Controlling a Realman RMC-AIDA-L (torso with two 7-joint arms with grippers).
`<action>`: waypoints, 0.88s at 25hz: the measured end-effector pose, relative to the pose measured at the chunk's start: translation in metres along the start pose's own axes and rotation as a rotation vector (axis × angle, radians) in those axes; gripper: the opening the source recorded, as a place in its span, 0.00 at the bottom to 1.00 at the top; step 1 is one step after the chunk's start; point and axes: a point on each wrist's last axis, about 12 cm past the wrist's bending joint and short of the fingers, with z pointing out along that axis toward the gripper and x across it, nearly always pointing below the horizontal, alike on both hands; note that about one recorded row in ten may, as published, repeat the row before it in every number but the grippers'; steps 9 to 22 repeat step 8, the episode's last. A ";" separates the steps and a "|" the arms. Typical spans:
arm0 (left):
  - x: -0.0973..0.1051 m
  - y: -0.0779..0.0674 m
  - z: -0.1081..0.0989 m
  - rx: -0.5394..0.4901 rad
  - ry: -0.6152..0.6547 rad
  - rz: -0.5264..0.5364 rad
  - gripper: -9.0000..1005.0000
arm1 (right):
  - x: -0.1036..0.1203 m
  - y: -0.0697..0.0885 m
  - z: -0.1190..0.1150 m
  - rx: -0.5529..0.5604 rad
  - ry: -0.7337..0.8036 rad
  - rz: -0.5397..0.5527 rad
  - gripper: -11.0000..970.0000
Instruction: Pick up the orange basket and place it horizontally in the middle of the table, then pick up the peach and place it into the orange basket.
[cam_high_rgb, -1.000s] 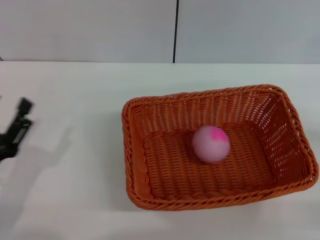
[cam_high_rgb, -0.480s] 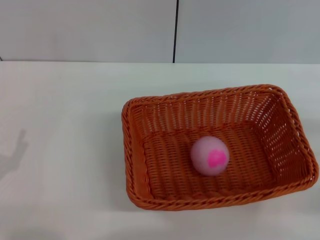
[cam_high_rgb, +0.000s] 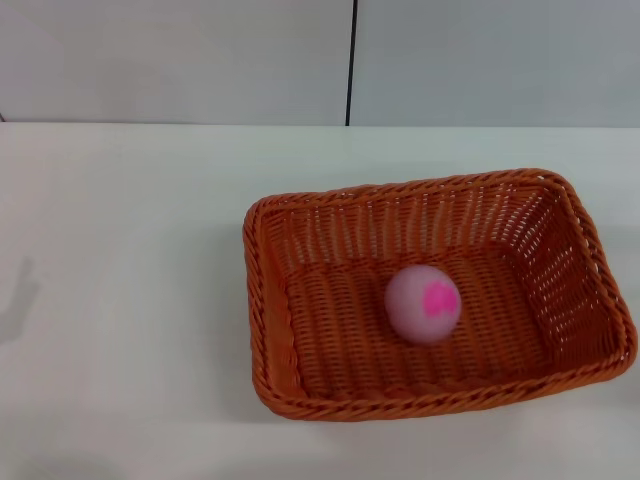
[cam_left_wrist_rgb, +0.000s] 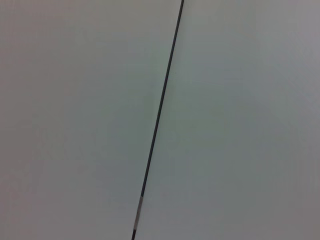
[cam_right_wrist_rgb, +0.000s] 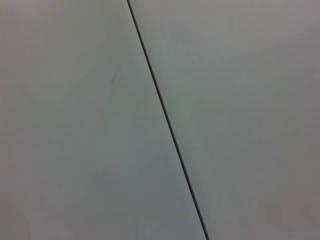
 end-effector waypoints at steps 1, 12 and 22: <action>0.000 0.000 0.000 0.000 0.000 0.000 0.82 | 0.000 0.000 0.001 -0.002 0.000 0.001 0.59; -0.001 0.003 0.001 -0.026 -0.009 0.002 0.82 | 0.003 0.001 0.006 0.000 0.017 0.002 0.59; -0.001 0.003 0.001 -0.026 -0.009 0.002 0.82 | 0.003 0.001 0.006 0.000 0.017 0.002 0.59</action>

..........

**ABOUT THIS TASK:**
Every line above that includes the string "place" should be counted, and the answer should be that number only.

**TASK OUTPUT:**
2